Itinerario escursione: Tutto il percorso è ben segnalato da cartelli che indicano i punti dove ci si trova rispetto all’anello complessivo. Partenza da Nava (LC), frazione di Colle Brianza,  piazzale Donatori del Sangue, dove c’è un ampio parcheggio e un bar. Si passa davanti al municipio, che si lascia sulla sx, e su strada asfaltata, che sale in modo abbastanza ripido, si arriva in località Scerizza (568 m) dove si imbocca a un bivio il sentiero segnalato per il monte Crocione trascurando quello che porta direttamente verso San Genesio. Durante la salita si incontra un abbeveratoio e successivamente la bucolica cascina Alpe dove si sosterà brevemente. Dopo 3 km circa dalla partenza si raggiungerà la vetta del Crocione. Dove è posta una grande croce in metallo. La sommità del M.te Crocione (877 m), seppur occupata da due ripetitori e relativi tralicci visibili anche da Nava, offre una vista panoramica di tutto rispetto.
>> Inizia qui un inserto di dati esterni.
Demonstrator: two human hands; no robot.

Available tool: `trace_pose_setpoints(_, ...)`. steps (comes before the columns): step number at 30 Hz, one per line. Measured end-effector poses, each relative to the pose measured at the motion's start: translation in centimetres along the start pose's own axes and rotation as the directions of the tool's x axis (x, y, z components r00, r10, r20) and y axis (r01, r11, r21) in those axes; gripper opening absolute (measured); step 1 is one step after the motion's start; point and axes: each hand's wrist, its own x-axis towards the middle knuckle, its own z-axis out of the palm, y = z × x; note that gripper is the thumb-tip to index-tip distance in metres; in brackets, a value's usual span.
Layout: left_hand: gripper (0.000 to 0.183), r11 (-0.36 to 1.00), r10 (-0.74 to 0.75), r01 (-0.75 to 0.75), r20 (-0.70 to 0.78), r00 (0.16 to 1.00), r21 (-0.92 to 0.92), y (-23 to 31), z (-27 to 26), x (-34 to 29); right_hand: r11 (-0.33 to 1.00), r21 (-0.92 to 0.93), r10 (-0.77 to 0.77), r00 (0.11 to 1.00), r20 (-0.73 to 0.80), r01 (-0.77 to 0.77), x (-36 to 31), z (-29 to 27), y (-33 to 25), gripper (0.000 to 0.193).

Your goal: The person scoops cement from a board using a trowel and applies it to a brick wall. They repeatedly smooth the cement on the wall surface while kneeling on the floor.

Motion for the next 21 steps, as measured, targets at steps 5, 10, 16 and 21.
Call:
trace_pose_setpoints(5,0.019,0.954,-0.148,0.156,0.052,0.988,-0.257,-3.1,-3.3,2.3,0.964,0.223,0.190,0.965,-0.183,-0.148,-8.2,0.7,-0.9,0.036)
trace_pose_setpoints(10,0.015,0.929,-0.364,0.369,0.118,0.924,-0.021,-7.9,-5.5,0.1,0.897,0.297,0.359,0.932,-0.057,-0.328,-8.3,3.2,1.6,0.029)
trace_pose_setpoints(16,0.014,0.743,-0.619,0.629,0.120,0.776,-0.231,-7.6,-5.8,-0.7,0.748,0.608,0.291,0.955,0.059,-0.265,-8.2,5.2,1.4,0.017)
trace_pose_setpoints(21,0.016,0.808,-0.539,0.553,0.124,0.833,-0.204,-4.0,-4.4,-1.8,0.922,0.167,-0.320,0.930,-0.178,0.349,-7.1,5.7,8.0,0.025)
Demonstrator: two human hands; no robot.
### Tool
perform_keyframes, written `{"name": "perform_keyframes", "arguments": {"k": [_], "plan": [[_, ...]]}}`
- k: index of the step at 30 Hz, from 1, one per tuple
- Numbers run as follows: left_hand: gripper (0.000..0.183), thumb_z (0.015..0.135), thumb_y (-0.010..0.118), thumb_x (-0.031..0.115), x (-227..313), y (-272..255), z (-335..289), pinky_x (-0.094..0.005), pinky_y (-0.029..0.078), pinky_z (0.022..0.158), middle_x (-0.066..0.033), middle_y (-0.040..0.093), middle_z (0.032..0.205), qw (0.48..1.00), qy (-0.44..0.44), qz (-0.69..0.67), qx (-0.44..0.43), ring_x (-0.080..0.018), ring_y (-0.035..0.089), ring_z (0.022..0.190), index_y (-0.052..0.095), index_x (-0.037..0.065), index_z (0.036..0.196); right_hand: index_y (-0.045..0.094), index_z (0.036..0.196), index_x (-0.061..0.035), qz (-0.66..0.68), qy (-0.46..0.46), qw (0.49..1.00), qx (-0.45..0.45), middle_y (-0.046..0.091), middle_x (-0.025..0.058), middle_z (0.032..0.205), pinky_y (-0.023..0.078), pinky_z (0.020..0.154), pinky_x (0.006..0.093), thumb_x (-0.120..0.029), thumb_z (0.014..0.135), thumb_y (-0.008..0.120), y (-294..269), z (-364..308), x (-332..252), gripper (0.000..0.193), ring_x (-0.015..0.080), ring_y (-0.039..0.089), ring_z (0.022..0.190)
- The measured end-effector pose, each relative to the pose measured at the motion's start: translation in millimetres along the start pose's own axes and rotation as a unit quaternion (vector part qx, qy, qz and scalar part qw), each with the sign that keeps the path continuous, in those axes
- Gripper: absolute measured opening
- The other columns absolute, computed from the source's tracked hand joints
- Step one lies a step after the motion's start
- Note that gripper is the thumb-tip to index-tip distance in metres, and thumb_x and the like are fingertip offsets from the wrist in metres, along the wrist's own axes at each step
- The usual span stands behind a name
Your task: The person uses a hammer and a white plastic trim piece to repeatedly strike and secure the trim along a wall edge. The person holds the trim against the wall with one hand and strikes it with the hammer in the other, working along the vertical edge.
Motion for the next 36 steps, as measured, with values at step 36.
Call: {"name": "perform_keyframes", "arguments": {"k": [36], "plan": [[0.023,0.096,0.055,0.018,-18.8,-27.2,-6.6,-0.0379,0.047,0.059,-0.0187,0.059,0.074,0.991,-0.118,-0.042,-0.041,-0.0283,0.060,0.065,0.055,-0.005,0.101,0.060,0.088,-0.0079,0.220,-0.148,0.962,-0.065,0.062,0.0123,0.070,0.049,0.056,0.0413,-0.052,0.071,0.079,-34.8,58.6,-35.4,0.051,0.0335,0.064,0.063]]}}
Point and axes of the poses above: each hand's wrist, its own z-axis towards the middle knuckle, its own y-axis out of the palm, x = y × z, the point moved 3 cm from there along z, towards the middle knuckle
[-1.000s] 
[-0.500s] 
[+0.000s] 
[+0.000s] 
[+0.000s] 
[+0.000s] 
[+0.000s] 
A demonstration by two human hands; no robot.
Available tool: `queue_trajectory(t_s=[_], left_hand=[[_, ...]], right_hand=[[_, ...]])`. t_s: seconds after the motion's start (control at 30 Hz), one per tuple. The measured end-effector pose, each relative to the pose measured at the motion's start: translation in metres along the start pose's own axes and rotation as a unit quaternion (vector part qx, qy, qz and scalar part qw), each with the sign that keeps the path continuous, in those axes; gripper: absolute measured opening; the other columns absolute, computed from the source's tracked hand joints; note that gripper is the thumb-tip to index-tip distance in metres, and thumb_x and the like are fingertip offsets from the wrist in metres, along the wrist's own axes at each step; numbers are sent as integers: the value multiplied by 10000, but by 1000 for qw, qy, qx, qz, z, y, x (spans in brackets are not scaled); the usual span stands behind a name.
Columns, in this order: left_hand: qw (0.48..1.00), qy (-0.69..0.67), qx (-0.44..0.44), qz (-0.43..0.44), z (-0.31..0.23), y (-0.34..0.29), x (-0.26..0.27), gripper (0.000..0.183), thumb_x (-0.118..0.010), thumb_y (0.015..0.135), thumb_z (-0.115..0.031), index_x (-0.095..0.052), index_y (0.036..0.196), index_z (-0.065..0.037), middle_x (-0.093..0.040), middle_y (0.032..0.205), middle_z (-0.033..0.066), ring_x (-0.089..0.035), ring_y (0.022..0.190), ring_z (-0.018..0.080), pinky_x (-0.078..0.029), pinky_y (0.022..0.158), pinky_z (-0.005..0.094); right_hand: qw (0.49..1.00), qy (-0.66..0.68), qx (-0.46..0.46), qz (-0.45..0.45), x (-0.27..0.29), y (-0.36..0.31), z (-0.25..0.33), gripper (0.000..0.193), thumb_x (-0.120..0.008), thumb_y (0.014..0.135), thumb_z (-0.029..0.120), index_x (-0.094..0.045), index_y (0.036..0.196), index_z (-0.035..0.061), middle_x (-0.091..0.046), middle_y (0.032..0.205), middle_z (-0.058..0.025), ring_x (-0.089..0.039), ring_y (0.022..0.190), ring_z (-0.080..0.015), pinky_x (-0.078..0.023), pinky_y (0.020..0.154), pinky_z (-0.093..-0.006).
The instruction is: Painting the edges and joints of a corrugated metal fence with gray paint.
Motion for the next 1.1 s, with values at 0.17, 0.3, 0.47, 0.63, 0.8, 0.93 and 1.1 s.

Verso nord, sulle Grigne e sul Resegone e verso sud, sulla regione dei laghi di Annone, Pusiano e sulla Brianza. Sulla cima è presente un monumento agli Alpini costituito da una grande croce lignea ed un manufatto in pietra che rappresenta cappello con piuma, segno caratteristico del corpo. Si prende il sentiero n. 1 in direzione San Genesio con una leggera deviazione per vedere una piccola cappelletta dedicata alla Madonna. Si segue poi il facile sentiero di cresta lievemente ondulato  per circa 2 km e, perdendo complessivamente solo 50 m di quota, si arriva all’eremo di San Genesio. Durante questo tragitto si incontra un piccolo bunker della II guerra mondiale. Vicino l’eremo c’è un ristorante occasionalmente aperto. L’eremo è abbastanza grande, ben tenuto esternamente ma solitamente non visitabile al di fuori delle funzioni religiose. Lì si sosterà per il pranzo. Il posto è panoramico con vista sul lago di Garlate e parte di Lecco. La discesa è solo nella prima parte su strada sterrata e poi su asfalto. Effettuando una piccola deviazione di circa 0,5 km si arriva alla cappella della Madonna del Sasso eretta in ricordo di una apparizione avvenuta nel 1657. Il posto merita senz’altro di essere visitato.  Si scende poi per 4 km, sempre con vista sulla vallata, fino a Nava attraversando i piccoli borghi di Cagliano, Giovenzana, Piecastello.